Noll v. Ritzer

895 N.W.2d 192, 317 Mich. App. 506
CourtMichigan Court of Appeals
DecidedOctober 18, 2016
DocketDocket 328131
StatusPublished
Cited by29 cases

This text of 895 N.W.2d 192 (Noll v. Ritzer) is published on Counsel Stack Legal Research, covering Michigan Court of Appeals primary law. Counsel Stack provides free access to over 12 million legal documents including statutes, case law, regulations, and constitutions.

Bluebook
Noll v. Ritzer, 895 N.W.2d 192, 317 Mich. App. 506 (Mich. Ct. App. 2016).

Opinion

BOONSTRA, J.

In this case regarding the abandonment of a vehicle, respondent appeals as on leave granted 1 the *508 circuit court’s order affirming the district court’s ruling that petitioner was not required to post a bond under MCL 257.252a in order to proceed with an abandoned-vehicle hearing when petitioner was not seeking release of the vehicle before the hearing. We reverse and remand for further proceedings consistent with this opinion, and we direct the circuit court to vacate the district court’s order.

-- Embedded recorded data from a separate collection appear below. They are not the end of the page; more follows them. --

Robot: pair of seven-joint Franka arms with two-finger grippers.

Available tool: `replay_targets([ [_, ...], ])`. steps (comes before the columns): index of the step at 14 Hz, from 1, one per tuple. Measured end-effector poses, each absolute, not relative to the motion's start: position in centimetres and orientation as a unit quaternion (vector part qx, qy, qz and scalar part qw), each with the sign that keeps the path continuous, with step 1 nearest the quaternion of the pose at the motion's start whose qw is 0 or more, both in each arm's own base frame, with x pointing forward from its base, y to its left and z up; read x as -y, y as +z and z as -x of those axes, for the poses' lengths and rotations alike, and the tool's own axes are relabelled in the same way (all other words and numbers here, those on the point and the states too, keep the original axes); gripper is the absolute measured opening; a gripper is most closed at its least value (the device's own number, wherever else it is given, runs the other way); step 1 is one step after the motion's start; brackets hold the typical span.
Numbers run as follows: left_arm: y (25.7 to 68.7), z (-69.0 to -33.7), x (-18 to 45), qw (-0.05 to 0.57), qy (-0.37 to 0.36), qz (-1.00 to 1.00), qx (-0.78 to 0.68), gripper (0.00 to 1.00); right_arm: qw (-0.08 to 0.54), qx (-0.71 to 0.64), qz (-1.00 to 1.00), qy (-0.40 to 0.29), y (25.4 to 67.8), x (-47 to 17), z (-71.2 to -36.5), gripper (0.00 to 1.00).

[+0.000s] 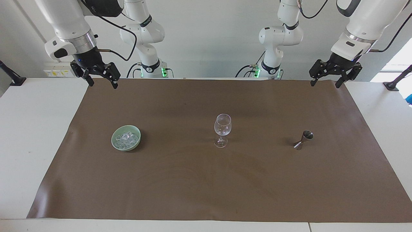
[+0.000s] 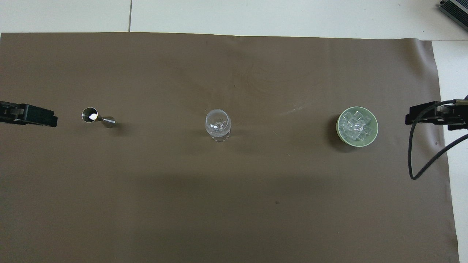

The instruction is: Pour wine and add ice with both arms

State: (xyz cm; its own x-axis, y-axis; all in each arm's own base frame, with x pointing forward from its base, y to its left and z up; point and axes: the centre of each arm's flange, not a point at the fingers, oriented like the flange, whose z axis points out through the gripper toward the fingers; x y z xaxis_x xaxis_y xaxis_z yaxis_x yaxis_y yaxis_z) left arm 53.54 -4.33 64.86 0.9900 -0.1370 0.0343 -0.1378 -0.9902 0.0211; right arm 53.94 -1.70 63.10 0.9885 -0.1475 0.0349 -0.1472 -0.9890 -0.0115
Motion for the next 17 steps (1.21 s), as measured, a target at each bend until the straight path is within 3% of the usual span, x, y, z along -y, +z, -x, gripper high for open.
replay_targets([
  [17,64.4,-54.9,4.4,0.012,0.036,-0.997,0.068,1.00,0.004,-0.074,0.997,-0.018,63.1,1.7,-53.9,1.00],
])
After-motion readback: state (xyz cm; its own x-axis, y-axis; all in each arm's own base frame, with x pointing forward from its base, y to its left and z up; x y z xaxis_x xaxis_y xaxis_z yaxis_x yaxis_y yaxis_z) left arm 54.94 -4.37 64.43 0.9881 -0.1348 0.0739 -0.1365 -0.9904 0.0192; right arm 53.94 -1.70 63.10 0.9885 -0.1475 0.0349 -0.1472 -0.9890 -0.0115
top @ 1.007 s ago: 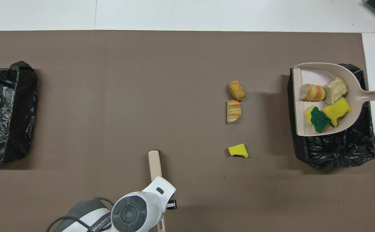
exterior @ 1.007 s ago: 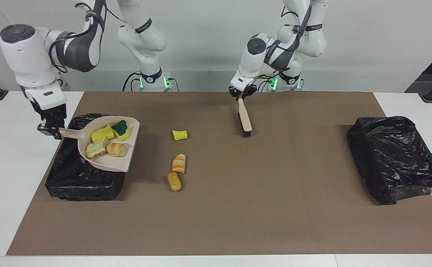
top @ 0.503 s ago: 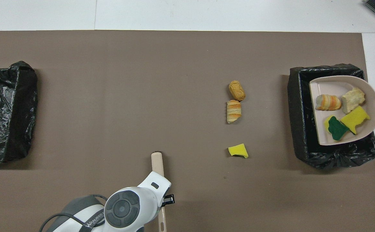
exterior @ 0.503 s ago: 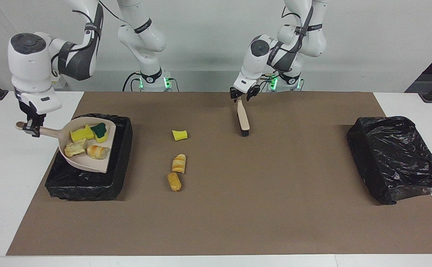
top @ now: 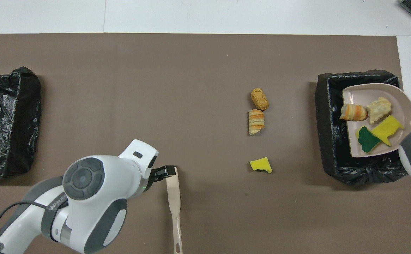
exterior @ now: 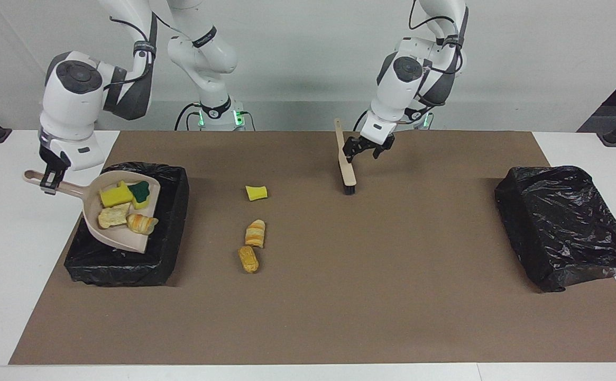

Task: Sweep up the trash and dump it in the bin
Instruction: 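Tilt the dustpan to dump debris while the left gripper releases the brush, then carry the empty dustpan with the right gripper back to the table center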

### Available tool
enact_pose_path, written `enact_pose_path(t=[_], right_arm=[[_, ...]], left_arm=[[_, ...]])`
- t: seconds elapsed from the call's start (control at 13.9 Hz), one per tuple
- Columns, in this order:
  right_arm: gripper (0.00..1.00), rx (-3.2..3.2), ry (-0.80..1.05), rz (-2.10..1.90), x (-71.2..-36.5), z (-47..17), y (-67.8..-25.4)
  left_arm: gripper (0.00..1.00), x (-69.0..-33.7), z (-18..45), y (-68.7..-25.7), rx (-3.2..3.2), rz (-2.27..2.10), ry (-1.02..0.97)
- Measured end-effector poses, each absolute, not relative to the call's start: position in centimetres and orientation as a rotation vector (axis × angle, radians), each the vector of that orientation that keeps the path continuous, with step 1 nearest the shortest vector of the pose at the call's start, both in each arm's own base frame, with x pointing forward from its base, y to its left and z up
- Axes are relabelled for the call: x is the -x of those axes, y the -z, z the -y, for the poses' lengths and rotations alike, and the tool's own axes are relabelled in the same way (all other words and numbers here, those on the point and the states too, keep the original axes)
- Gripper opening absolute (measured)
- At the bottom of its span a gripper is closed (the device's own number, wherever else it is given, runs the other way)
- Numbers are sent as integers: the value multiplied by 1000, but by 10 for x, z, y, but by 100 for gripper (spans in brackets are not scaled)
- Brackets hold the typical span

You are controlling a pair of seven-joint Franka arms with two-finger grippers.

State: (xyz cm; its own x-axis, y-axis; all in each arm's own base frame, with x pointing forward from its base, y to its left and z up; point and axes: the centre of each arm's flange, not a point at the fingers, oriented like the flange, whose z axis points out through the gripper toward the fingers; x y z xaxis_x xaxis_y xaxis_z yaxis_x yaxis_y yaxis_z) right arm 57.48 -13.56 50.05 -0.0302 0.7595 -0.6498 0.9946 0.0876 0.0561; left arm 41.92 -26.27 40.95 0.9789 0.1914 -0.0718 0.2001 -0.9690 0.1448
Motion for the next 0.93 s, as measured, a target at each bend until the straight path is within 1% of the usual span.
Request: enact_pose_path(t=[0.14,0.36,0.58,0.72,0.93], right_arm=[[32,-1696,640,-1805,-574,113,-504],[32,-1652,719,-1746,-572,97,-508],[32,-1561,822,-1697,-571,81,-514],[32,-1503,893,-1658,-569,73,-521],[32,-1410,937,-1612,-571,58,-535]], left_arm=[[100,-453,244,-412,-3018,-193,86],[100,-500,207,-422,-3039,-53,137],[100,-545,170,-440,-3063,-40,78],[100,-569,150,-462,-3090,-29,36],[100,-586,113,-503,-3093,27,58]])
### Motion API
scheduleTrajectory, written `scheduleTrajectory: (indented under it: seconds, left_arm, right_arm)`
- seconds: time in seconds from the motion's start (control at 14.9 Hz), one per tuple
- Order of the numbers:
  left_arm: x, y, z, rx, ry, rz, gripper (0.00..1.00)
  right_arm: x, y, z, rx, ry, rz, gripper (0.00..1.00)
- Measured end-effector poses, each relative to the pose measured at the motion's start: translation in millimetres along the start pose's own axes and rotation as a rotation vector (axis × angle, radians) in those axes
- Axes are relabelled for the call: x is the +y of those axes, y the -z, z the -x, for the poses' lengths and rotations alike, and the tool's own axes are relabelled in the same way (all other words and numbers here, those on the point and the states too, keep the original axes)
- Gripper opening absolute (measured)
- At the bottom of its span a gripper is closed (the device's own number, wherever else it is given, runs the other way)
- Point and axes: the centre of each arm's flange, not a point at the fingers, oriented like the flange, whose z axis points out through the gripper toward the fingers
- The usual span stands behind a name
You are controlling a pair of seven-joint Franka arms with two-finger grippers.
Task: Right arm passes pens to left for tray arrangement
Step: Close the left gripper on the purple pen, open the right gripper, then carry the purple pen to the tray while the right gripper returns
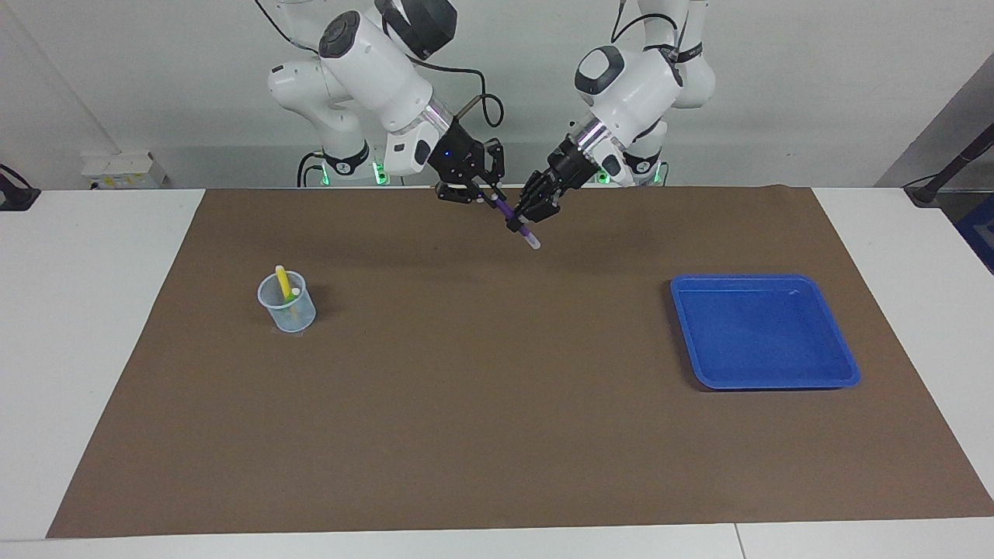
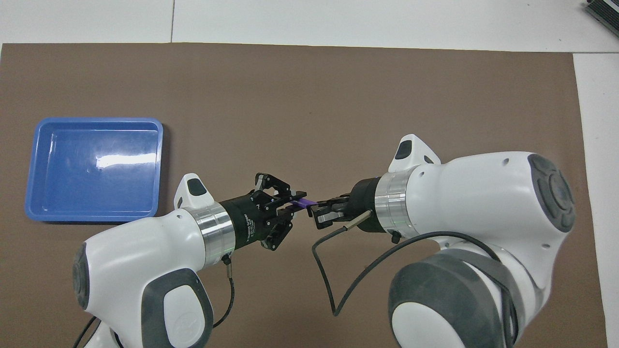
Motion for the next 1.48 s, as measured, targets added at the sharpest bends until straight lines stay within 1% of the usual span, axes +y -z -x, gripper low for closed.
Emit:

I. PERTINENT FACTS AND PROCEDURAL HISTORY

Petitioner sold a motorcycle to a third party for cash, but he failed to maintain documentation to prove that the sale had taken place. The third party was subsequently involved in an accident with the motorcycle that involved a fatality. At the direction of the Michigan State Police, respondent towed the motorcycle from the scene and then stored it for nearly a year while the police investigated the incident. The towing and storage fees charged by respondent during that time totaled more than $11,000.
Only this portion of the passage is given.